ECW welcomes back Patrick Young, author of The Reconstruction Era blog

After the surrender of the Confederate armies between April and June 1865, President Andrew Johnson remarkably left state and local governments in the hands of many of the same white men who had led the South into rebellion against the United States. These men excluded Blacks, including Black Union veterans, from voting and the all-white post-war legislatures passed laws called the Black Codes that severely restricted the rights of the newly freed slaves.

These laws were courageously opposed by African Americans, many of whom had been slaves only months before. One state where black opposition manifested itself early was South Carolina.

Beginning on November 20, 1865, 52 black delegates met in Charleston’s Zion Church to organize opposition to pending legislation to create a Black Code for South Carolina that would return blacks to conditions near those of slavery. In fact, the proposed code referred to employers as “masters.” The delegates formulated an address to the people of South Carolina opposing the Black Code. It may be read here.

One of the most significant parts of the Address is contained in its opening two words: “FELLOW CITIZENS.” Of course, it is doubtful that white South Carolinians considered these, or any, Black men their “FELLOW CITIZENS.” It is interesting that the African American delegates took such a bold step.

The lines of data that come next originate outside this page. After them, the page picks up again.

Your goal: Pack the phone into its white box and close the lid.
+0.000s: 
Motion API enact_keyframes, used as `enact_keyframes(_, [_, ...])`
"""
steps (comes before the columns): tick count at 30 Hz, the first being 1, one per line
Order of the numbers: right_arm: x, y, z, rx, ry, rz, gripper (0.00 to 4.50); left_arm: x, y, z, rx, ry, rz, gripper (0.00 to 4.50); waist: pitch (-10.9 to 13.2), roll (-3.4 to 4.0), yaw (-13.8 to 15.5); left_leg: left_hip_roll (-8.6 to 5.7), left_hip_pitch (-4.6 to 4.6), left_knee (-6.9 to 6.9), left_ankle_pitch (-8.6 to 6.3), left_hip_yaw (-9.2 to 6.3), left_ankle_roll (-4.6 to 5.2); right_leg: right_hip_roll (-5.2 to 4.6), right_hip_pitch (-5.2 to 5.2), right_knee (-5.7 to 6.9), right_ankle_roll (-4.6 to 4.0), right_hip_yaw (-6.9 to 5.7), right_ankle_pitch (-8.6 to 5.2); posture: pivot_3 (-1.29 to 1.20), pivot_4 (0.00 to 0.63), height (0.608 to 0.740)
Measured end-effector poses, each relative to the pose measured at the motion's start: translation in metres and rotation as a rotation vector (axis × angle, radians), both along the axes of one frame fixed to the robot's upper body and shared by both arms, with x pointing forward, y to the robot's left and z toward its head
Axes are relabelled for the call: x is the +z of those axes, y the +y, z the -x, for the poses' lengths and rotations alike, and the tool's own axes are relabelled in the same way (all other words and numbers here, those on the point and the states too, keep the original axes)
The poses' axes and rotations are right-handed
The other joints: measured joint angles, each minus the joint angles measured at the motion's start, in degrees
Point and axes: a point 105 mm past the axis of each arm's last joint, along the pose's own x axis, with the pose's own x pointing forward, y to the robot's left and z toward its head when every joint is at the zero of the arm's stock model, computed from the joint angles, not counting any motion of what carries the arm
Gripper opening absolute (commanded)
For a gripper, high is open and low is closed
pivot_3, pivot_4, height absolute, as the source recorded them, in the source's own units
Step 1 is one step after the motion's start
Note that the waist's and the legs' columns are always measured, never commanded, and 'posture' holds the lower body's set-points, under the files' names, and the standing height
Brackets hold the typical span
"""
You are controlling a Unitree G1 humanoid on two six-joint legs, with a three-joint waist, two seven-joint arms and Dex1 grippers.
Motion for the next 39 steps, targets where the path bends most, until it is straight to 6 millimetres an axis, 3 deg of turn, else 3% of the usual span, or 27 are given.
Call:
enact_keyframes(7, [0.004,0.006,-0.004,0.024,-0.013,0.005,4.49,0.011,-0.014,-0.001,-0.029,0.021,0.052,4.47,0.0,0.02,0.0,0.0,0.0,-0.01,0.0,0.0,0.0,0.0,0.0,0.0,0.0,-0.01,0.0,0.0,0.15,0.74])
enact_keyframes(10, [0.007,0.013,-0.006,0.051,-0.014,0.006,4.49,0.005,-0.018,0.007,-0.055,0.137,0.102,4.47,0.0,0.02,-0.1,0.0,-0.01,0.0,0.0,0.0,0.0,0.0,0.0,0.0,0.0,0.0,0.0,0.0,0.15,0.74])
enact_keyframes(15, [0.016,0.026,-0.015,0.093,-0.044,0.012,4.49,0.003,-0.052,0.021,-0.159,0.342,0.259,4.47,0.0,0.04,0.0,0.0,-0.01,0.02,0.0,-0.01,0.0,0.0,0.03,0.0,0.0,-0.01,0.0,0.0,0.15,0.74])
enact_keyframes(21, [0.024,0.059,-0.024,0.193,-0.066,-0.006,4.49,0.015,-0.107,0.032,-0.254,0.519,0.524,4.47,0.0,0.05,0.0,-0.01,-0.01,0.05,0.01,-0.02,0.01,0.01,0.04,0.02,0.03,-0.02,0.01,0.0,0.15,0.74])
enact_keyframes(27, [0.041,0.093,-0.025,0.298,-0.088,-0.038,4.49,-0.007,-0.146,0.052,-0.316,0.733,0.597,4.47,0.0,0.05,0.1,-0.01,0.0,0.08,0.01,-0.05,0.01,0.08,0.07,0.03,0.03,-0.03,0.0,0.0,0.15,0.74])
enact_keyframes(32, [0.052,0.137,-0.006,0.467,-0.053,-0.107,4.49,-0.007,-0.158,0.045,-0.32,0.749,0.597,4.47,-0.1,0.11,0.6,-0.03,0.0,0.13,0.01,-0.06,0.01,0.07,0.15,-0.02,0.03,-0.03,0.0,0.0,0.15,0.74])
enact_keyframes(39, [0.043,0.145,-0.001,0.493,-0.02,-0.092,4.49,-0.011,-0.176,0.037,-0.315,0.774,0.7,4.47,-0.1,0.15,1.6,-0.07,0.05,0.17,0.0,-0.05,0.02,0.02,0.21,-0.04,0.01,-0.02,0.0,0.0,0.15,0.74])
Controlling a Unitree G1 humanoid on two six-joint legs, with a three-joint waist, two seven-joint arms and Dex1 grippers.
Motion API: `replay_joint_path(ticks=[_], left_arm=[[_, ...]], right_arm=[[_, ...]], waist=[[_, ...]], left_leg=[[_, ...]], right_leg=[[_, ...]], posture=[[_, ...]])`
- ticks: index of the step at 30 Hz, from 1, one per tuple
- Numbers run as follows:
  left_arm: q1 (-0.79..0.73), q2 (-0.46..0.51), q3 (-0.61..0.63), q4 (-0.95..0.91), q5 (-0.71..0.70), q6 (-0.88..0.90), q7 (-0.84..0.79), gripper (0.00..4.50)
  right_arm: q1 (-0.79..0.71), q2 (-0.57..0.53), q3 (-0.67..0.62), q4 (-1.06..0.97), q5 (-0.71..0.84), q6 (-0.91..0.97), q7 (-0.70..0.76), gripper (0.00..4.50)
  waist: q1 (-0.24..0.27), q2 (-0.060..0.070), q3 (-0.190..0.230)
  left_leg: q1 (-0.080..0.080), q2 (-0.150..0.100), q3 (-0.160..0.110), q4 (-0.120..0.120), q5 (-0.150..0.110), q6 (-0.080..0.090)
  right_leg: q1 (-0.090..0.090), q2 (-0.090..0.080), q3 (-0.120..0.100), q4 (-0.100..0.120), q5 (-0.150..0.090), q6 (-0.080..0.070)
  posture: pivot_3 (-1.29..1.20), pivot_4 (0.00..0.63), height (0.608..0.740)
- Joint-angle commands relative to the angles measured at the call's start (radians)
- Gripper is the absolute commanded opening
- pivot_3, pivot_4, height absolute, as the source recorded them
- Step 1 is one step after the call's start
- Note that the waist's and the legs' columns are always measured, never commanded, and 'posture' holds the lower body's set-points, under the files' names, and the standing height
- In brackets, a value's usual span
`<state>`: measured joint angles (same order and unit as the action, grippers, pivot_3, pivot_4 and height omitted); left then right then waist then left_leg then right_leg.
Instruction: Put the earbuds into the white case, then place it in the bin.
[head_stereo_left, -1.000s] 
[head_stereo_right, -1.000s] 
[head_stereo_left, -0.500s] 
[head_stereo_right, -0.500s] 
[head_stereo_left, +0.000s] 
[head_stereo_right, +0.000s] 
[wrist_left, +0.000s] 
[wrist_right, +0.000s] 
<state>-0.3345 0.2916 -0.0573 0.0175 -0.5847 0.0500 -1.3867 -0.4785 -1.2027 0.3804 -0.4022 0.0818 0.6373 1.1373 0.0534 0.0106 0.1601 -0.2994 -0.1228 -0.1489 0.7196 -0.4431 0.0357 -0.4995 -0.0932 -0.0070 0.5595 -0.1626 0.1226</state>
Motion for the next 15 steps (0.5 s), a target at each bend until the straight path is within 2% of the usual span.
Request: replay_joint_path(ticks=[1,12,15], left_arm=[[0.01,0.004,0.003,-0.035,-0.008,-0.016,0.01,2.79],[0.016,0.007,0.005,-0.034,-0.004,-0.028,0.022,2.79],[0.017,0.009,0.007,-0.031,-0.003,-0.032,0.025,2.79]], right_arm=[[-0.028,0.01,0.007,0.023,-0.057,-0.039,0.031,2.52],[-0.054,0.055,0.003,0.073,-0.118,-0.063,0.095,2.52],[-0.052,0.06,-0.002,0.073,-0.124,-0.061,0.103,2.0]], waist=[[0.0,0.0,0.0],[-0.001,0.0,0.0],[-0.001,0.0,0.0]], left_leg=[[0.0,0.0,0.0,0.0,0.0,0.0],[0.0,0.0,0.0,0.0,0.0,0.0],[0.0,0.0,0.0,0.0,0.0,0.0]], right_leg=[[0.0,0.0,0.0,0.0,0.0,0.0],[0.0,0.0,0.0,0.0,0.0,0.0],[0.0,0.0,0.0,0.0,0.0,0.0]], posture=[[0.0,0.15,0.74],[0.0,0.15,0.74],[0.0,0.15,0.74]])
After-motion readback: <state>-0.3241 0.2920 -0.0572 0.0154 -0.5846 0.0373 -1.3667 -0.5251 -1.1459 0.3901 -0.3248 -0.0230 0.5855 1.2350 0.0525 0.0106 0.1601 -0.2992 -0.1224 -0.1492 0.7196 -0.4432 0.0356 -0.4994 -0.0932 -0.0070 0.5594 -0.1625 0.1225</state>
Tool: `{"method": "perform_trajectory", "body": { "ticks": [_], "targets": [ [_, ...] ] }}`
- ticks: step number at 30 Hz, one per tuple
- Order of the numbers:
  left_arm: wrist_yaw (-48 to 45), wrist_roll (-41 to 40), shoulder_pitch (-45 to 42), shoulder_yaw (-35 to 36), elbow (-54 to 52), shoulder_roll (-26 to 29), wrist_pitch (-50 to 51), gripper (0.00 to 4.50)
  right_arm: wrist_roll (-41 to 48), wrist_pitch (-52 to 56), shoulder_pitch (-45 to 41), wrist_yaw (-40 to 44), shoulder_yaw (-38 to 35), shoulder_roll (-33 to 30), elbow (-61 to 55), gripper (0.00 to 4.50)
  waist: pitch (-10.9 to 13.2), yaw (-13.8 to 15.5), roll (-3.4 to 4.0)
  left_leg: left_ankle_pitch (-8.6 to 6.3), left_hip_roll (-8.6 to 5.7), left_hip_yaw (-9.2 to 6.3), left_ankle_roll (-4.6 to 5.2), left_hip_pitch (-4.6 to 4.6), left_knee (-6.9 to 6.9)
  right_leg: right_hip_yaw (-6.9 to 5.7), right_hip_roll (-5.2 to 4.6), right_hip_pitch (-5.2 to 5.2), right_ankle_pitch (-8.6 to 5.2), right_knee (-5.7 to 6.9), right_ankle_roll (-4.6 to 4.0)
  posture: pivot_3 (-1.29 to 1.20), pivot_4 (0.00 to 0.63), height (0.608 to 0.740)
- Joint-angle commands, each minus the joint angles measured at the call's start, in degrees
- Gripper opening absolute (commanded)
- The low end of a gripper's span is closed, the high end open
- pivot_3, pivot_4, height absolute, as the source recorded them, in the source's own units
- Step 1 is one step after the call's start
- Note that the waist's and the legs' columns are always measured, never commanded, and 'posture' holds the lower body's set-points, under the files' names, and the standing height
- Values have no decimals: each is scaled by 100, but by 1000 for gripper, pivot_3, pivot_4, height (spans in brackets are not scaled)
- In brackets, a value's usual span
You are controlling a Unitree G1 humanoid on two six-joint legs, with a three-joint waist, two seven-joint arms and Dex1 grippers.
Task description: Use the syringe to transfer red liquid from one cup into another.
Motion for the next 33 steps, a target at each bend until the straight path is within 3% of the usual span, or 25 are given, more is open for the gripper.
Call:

The Black delegates were staking out territory as a constituency within a republic rather than as a subject people.

The Black representatives said that whites were scapegoating African Americans for all of the problems of the South in 1865 without acknowledging that most came about as a result of the destruction caused by the war:

Without any rational cause or provocation on our part, of which we are conscious, as a people, we, by the action of your Convention and Legislature, have been virtually, and with few exceptions excluded from, first, the rights of citizenship, which you cheerfully accord to strangers, but deny to us who have been born and reared in your midst, who were faithful while your greatest trials were upon you, and have done nothing since to merit your disapprobation.

We are denied the right of giving our testimony in like manner with that of our white fellow-citizens, in the courts of the State, by which our persons and property are subject to every species of violence, insult and fraud without redress.

We are also by the present laws, not only denied the right of citizenship, the inestimable right of voting for those who rule over us in the land of our birth, but by the so-called Black Code we are deprived the rights of the meanest profligate in the country—the right to engage in any legitimate business free from any restraints, save those which govern all other citizens of this State.

You have by your Legislative actions placed barriers in the way of our educational and mechanical improvement; you have given us little or no encouragement to pursue agricultural pursuits, by refusing to sell to us lands, but organize societies to bring foreigners to your country, and thrust us out or reduce us to a serfdom, intolerable to men born amid the progress of American genius and national development.

Your public journals charge the freedmen with destroying the products of the country since they have been made free, when they know that the destruction of the products was brought about by the ravages of war of four years duration. How unjust, then, to charge upon the innocent and helpless, evils in which they had no hand, and which may be traced to where it properly belongs.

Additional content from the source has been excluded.